About 20 years later, the opportunity to sell online presented itself. Judy Saunders said they hired a software company in Dallas to build the first iteration of the website, but $200,000 later, there wasn’t much to behold.
Judy and Buddy Saunders’ son stepped in at this point. A computer science freshman at the Massachusetts Institute of Technology, Conan Saunders helped program a website as a way for his parents to sell comics online.

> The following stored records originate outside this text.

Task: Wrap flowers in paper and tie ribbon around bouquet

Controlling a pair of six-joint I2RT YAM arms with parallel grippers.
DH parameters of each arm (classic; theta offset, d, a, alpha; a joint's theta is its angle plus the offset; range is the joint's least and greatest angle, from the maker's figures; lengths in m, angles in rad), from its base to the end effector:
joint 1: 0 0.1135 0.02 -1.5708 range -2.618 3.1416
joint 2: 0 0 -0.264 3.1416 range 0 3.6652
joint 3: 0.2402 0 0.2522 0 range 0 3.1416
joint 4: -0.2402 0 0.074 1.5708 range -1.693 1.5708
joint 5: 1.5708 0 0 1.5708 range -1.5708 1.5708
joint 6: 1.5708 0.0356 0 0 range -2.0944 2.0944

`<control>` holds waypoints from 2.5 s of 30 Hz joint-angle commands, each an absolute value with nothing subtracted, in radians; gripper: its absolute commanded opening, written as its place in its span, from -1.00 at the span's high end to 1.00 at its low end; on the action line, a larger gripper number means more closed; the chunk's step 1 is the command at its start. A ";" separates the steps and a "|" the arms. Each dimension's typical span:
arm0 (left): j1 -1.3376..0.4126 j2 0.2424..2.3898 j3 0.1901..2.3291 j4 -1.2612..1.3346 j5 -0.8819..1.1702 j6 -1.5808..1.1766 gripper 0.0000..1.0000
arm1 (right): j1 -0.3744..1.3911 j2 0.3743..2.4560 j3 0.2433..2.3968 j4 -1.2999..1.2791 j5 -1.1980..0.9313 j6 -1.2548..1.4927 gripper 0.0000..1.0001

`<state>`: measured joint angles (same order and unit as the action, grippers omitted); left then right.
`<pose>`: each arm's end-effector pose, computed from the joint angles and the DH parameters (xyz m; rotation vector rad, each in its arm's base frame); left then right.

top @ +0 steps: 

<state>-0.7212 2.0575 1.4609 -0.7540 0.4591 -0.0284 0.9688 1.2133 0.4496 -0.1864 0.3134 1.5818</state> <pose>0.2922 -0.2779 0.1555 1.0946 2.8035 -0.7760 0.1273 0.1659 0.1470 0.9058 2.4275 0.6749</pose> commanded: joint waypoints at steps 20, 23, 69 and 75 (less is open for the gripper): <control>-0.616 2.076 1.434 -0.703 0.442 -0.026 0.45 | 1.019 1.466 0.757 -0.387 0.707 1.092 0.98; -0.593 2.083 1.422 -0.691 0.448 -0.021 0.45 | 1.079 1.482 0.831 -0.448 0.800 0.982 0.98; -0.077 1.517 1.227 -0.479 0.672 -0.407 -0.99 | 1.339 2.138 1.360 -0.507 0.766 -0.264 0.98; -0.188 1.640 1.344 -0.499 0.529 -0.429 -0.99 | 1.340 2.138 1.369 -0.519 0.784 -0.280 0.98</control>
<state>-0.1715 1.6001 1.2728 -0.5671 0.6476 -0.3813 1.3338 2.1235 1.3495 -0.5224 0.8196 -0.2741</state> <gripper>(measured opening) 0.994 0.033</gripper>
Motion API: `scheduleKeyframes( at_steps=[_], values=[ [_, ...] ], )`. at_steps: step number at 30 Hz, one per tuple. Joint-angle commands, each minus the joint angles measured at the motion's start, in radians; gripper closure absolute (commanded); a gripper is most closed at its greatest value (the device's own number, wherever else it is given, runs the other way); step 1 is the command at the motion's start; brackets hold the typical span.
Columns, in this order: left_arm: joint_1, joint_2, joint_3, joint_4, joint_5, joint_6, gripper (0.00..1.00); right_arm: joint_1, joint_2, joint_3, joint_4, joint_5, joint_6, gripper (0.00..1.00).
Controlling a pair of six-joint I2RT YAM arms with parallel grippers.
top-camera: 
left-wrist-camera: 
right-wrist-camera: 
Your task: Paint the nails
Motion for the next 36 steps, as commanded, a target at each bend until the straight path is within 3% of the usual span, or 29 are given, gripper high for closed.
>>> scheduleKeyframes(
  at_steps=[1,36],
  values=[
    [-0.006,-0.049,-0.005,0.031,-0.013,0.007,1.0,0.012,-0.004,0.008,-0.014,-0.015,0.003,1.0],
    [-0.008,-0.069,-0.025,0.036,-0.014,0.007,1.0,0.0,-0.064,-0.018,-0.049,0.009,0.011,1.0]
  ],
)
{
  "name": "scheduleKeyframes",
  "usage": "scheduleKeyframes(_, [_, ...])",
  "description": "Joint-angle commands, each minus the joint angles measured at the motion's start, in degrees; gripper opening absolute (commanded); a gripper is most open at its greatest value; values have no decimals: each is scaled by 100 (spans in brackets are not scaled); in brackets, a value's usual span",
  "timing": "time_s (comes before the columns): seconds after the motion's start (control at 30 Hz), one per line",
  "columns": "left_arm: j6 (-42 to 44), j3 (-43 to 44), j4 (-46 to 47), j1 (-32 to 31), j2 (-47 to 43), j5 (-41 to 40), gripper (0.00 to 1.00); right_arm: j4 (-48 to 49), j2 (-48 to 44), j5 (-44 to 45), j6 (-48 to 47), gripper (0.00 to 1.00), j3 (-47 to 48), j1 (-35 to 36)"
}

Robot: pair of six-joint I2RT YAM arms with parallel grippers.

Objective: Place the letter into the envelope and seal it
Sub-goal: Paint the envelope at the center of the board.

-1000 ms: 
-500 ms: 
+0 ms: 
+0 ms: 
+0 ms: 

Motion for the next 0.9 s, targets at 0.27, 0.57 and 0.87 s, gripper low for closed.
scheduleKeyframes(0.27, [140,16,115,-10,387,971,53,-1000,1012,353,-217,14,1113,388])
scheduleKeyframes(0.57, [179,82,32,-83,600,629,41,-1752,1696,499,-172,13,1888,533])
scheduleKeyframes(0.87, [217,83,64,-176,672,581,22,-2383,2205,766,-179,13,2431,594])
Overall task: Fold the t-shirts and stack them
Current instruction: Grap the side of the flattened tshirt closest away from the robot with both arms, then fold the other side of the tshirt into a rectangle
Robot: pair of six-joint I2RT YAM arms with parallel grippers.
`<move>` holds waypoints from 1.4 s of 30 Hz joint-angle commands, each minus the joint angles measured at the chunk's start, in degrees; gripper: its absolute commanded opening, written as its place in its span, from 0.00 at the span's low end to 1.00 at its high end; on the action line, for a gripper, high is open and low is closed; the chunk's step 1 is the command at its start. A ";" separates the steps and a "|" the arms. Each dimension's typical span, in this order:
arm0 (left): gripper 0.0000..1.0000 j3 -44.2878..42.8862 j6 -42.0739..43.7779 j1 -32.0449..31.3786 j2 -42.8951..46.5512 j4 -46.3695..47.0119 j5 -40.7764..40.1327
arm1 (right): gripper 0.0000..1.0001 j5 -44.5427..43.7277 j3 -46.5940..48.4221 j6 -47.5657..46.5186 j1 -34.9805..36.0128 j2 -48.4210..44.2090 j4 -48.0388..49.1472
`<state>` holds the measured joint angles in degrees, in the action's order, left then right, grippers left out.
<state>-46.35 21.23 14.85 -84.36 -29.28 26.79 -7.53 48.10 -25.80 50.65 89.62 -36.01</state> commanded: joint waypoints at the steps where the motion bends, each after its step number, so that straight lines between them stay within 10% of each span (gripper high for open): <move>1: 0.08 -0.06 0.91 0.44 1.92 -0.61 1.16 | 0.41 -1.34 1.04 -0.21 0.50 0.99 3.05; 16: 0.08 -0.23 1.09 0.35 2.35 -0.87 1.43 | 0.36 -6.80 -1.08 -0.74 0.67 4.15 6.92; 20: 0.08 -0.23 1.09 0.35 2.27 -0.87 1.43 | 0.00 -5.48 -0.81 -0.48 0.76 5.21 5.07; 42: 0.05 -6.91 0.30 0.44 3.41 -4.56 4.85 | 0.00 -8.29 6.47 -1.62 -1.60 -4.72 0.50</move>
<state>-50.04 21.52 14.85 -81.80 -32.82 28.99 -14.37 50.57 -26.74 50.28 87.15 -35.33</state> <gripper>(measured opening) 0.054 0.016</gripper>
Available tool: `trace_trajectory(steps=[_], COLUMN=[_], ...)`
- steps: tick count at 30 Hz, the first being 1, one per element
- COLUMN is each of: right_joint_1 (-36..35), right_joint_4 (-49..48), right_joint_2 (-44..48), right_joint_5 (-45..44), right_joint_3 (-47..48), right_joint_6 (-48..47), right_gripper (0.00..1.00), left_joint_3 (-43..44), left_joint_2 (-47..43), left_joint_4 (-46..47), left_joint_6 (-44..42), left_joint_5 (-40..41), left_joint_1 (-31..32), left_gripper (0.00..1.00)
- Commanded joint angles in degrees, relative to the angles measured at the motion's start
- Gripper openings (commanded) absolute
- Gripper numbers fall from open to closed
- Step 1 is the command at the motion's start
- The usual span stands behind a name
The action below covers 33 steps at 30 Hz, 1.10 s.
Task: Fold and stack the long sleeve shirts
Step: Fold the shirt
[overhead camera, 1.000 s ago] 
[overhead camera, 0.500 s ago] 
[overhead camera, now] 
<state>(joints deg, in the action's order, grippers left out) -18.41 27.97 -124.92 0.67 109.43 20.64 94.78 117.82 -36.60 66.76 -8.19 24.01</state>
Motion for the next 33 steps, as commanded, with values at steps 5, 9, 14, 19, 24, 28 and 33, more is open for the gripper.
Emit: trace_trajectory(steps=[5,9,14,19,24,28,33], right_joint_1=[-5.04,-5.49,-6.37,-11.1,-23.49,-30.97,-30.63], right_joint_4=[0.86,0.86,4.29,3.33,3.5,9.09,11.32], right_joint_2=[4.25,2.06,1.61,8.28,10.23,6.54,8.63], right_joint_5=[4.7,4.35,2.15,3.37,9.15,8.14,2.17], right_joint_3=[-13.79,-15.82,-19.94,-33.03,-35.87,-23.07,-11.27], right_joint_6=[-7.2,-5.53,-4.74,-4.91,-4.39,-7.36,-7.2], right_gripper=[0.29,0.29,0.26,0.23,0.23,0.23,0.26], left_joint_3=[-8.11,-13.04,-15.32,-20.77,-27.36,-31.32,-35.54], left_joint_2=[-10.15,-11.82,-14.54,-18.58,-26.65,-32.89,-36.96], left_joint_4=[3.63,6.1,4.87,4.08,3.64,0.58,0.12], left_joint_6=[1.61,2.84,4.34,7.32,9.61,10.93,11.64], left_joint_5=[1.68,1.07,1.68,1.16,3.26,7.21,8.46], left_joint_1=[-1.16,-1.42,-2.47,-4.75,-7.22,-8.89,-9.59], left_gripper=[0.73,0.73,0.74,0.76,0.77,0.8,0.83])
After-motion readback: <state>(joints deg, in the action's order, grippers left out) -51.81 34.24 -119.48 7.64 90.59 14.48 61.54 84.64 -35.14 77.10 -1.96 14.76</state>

“There might be a little glitch or something, and Buddy would say, ‘Hey, when does Conan get out of chemistry, I need to call him,’” Judy Saunders said. “Those were fun, early days with the website.”
She said neither she nor Buddy Saunders expected their son to work with them after he graduated. Judy Saunders said they didn’t know what he’d do, just that it would be fantastic.
Stacks of graphic novels sit on a table Jan. 19 at the MyComicShop warehouse in Arlington. The shop ships new comics every week.
“A huge part of our success is because of our son,” she said.
Like what he did in college, Conan Saunders, now president of the company, continues to work remotely while living in Austin with his wife and child.
As Judy and Buddy Saunders get older, neither have begun to slow down or have any thoughts of moving their business from Arlington.
“It was just that Arlington was the logical place for us to start our business and keep it based,” Judy Saunders said. “We live here now, just an easy commute from our house, and don’t have any desire to move any place else.”
“We did not have this as our ultimate goal; it just evolved over time since 1977. It’s just been growing and growing and growing, and we just love every minute of it.”